─── Provided records ───
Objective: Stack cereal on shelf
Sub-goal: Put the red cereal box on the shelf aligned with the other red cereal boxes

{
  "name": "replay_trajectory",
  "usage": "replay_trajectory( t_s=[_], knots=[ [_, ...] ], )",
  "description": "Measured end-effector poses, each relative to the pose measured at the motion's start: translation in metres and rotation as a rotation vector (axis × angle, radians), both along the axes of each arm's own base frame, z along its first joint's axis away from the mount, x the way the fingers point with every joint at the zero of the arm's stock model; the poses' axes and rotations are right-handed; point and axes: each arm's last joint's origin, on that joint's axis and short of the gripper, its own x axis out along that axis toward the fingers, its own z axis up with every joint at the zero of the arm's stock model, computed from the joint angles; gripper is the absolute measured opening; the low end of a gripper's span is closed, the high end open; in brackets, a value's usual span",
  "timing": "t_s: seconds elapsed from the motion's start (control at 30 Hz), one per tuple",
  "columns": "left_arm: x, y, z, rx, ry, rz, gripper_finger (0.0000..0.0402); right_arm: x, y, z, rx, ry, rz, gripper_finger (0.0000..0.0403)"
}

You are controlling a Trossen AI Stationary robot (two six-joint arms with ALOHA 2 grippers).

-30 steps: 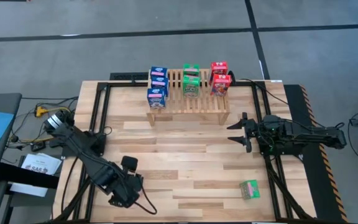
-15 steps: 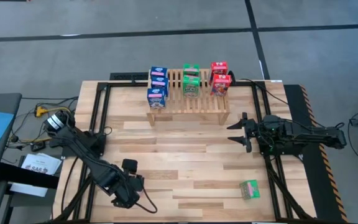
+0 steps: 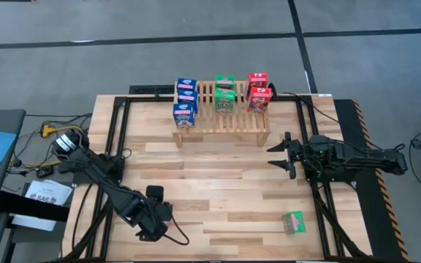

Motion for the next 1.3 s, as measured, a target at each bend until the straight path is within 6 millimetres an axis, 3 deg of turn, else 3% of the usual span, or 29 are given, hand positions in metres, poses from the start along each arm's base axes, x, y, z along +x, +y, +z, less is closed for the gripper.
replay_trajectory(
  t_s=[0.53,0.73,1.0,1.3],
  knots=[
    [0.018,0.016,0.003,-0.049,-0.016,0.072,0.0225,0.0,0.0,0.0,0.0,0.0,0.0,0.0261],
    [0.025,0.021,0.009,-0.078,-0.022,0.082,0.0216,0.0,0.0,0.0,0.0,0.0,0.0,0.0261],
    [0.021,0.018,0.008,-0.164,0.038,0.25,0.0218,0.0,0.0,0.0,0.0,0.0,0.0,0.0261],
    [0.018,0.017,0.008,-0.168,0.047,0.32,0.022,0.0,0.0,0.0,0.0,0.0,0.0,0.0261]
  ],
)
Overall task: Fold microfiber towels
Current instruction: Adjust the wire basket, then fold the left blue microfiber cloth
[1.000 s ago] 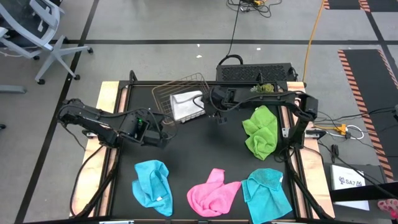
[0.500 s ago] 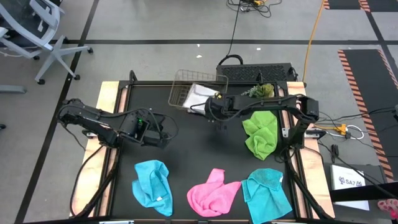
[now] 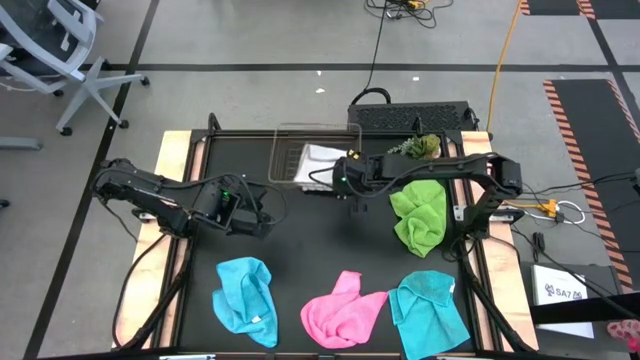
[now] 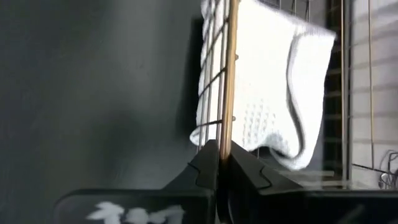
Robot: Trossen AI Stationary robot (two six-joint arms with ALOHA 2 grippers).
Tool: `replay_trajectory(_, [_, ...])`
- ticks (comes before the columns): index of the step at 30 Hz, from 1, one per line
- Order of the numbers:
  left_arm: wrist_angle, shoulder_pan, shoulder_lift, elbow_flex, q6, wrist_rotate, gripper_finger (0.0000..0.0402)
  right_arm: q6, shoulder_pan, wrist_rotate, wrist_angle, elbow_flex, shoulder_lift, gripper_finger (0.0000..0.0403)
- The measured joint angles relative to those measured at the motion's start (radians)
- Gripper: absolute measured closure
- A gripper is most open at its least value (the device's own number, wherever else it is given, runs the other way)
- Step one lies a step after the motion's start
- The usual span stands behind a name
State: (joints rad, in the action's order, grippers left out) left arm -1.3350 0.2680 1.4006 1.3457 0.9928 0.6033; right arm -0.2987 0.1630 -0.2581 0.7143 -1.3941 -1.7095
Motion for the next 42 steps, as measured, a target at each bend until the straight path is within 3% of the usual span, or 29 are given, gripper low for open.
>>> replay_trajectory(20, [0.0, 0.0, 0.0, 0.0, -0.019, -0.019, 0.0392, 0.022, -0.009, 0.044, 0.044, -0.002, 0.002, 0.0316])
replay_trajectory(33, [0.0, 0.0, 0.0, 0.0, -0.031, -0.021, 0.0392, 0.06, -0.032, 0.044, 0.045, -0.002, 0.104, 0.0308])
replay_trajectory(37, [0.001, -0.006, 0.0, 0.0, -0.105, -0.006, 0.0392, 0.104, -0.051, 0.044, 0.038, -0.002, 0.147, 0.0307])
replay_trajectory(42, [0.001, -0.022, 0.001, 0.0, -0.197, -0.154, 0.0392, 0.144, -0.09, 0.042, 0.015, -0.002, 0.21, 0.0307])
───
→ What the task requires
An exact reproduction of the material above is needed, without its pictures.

→ Reply to the exercise
Objective: Stack cereal on shelf
Sub-goal: Put the red cereal box on the shelf aligned with the other red cereal boxes

{
  "name": "replay_trajectory",
  "usage": "replay_trajectory( t_s=[_], knots=[ [_, ...] ], )",
  "description": "Measured end-effector poses, each relative to the pose measured at the motion's start: translation in metres and rotation as a rotation vector (axis × angle, radians), both along the axes of each arm's own base frame, z along its first joint's axis away from the mount, x the way the fingers point with every joint at the zero of the arm's stock model; the poses' axes and rotations are right-handed; point and axes: each arm's last joint's origin, on that joint's axis and short of the gripper, its own x axis out along that axis toward the fingers, its own z axis up with every joint at the zero of the arm's stock model, computed from the joint angles; gripper is the absolute measured opening; the low end of a gripper's span is closed, the high end open; in brackets, a value's usual span",
  "timing": "t_s: seconds elapsed from the motion's start (control at 30 Hz), one per tuple",
  "columns": "left_arm: x, y, z, rx, ry, rz, gripper_finger (0.0000..0.0402); right_arm: x, y, z, rx, ry, rz, gripper_finger (0.0000..0.0403)"
}

You are controlling a Trossen AI Stationary robot (two six-joint arms with ALOHA 2 grippers).

-30 steps: 
-15 steps: 
+0 steps: 

Motion for the next 1.3 s, as measured, a target at each bend until the straight path is within 6 millimetres an axis, 3 deg of turn, else 3% of the usual span, or 29 are given, hand positions in metres, poses from the start along each arm's base axes, x, y, z along +x, +y, +z, less is closed for the gripper.
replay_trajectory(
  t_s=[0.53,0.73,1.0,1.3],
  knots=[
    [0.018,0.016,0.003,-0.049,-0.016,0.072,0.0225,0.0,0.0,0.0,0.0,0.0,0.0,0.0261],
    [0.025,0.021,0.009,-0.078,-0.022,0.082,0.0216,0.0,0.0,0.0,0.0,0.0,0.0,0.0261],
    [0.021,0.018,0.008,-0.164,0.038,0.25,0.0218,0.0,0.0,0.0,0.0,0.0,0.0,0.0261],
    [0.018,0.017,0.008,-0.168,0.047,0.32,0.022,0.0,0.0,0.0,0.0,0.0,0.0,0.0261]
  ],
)
Overall task: Fold microfiber towels
Current instruction: Adjust the wire basket, then fold the left blue microfiber cloth
[1.000 s ago] 
[0.500 s ago] 
[now] 
[now] 
Robot: Trossen AI Stationary robot (two six-joint arms with ALOHA 2 grippers).
Tool: `replay_trajectory(_, [_, ...])`
- ticks (comes before the columns): index of the step at 30 Hz, from 1, one per line
- Order of the numbers:
  left_arm: wrist_angle, shoulder_pan, shoulder_lift, elbow_flex, q6, wrist_rotate, gripper_finger (0.0000..0.0402)
  right_arm: q6, shoulder_pan, wrist_rotate, wrist_angle, elbow_flex, shoulder_lift, gripper_finger (0.0000..0.0403)
- The measured joint angles relative to those measured at the motion's start (radians)
- Gripper: absolute measured closure
- A gripper is most open at its least value (the device's own number, wherever else it is given, runs the other way)
- Step one lies a step after the motion's start
- The usual span stands behind a name
State: (joints rad, in the action's order, grippers left out) left arm -1.3350 0.2680 1.4006 1.3457 0.9928 0.6033; right arm -0.2987 0.1630 -0.2581 0.7143 -1.3941 -1.7095
Motion for the next 42 steps, as measured, a target at each bend until the straight path is within 3% of the usual span, or 29 are given, gripper low for open.
>>> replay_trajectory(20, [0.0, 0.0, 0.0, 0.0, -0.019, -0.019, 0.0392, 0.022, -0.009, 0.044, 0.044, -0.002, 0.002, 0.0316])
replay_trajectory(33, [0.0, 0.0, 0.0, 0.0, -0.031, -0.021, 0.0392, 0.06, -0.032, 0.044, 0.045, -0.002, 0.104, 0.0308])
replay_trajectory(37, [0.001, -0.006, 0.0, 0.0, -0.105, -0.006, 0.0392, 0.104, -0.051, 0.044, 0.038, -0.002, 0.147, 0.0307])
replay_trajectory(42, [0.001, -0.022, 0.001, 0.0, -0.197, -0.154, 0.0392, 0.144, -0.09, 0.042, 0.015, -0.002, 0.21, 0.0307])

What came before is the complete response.